Seems almost purposefully dense in that way. I'd consider flagging it except, ironically, the headline itself was more informative to me than the article.


Exactly, it's like the author has never hear of the hedonic treadmill. Something I a 24 year old who has taken exactly one psychology course knows about.


This has nothing to do with the hedonic treadmill. The treadmill model describes changed on much larger timeframes and of much larger impact, i.e. how your model of the world changes if you lose both legs, or become a parent, or become rich etc.

Dopamine fasting is a mechanistic model trying to explain unhealthy behaviour patterns that can occur dozens of times a day.


That's an oversimplification of ADHD. The "insufficient" dopamine is extremely contextual; more accurately, dopamine is dysregulated. By suggesting that dopamine itself is a cause, which I think you are suggesting, then that's like saying the a cause of ADHD is a lack of attention. The question for ADHD should be whether abstaining from dopamine-stimulating activities does anything to correct that dysregulation and, barring some evidence I've yet to research, I don't think the answer is obvious or self-evident.

Besides that potentially fallacious point I made, I don't think the ADHD brain is really relevant to whether dopamine fasting is beneficial for other brains than those with ADHD.


This has to be the stupidest sentiment I've seen other than the dopamine meme itself where laypeople online use the word to back up reactionary politics.


Is it insufficient dopamine or dopamine insensitivity?


Talk about sensational title with zero information. And is there banner ad on .edu website of institute with multi billion dollar endowment? I had hoped to see citations and list of things that is wrong but instead came out with two statements which said there is nothing new, it’s all ok and the only bad thing was some people depriving them of human contact.


Would this be something like going offgrid and into nature for four hour hike up to a multiweek road trip? That clears your senses.


> Taking time out for mental rejuvenation is never a bad thing, but it’s nothing new

Also not new: marketing, and blowback against marketing.


Seems like a roundabout way of saying "there never should have been such a thing as a computer-phone."

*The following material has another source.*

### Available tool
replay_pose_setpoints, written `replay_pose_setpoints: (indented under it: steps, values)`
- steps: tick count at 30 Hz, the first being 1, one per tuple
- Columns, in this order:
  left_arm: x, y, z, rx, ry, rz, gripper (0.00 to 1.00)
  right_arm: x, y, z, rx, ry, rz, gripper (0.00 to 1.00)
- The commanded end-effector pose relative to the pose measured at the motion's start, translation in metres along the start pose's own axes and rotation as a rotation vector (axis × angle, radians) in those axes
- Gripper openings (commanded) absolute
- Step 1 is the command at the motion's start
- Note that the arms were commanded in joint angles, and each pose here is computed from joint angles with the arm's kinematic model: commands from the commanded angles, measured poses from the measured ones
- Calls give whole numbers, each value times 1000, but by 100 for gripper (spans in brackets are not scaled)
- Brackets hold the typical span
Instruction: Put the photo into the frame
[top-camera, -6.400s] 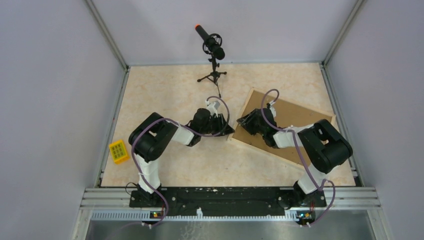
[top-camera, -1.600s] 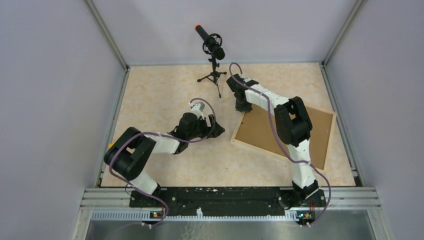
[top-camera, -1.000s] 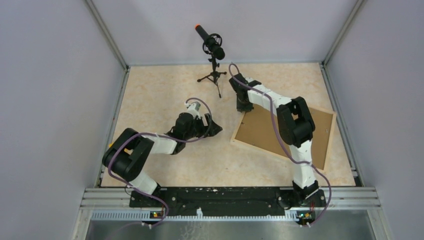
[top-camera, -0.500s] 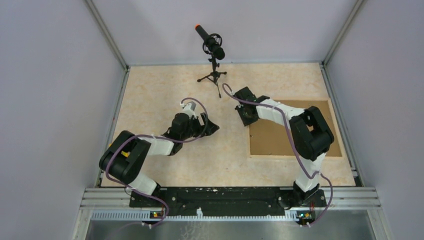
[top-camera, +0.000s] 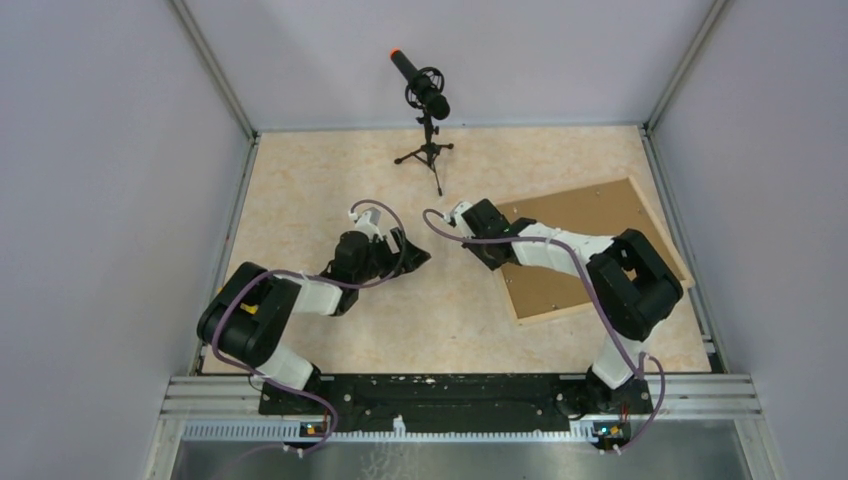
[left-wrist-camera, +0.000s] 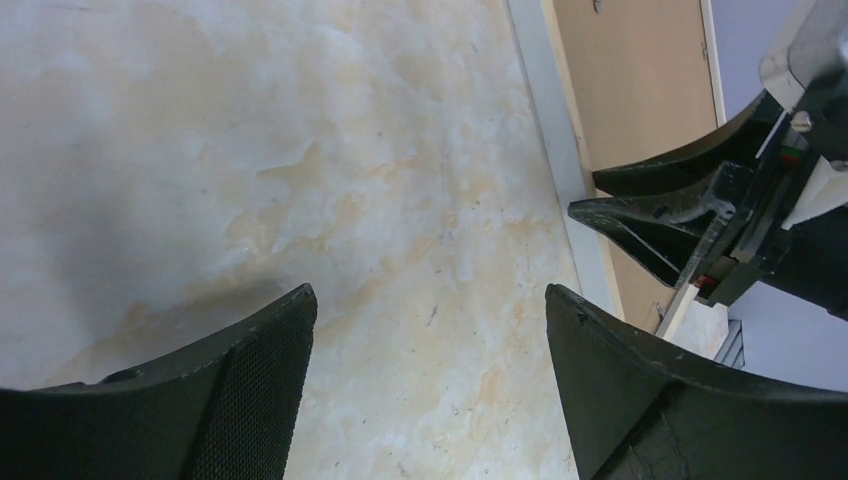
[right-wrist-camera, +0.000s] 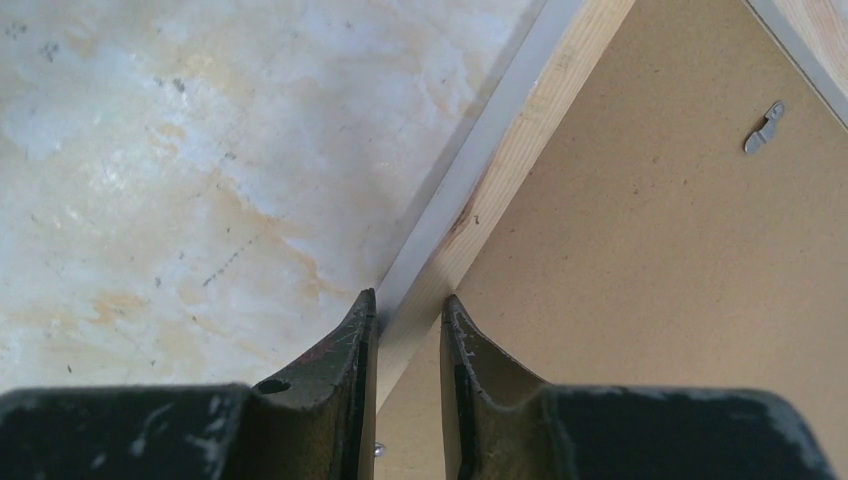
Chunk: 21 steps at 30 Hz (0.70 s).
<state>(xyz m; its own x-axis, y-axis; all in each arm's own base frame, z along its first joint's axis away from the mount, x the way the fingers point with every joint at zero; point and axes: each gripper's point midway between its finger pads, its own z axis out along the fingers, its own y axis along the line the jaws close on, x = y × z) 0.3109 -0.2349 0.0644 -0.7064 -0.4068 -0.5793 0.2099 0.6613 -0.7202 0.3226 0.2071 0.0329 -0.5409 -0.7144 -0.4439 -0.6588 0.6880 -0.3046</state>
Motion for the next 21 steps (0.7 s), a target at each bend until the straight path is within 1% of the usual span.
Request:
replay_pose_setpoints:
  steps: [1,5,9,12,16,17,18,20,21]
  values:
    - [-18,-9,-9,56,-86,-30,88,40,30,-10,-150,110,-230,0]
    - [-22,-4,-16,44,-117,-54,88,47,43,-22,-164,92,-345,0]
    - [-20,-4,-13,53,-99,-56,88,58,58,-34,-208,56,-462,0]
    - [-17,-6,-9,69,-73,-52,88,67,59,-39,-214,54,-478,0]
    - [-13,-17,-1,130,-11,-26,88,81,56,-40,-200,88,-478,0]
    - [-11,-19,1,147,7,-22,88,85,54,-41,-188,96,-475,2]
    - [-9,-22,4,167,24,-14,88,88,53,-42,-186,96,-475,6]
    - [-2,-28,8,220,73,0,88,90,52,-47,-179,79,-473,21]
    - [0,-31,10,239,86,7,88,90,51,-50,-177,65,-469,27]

If you take any given drug which periodically spikes dopamine or serotonin or GABA or generally any neurotransmitter, your body adapts by lowering the baseline. Isn’t the point of fasting to allow the body to upregulate, thereby increasing your baseline? It sure sounds like a good thing to me.


I know about serotonin releasing drugs but dopamine? All I can think of is gambling and having your HN comments upvoted


There are some dopamine reuptake inhibitors you can take. IIRC the amphetamine class of drugs also stimulates release when some is already released due to environmental factors.


Cocaine? Often drugs don’t directly produce the neurotransmitter, they inhibit reuptake or otherwise have an indirect effect.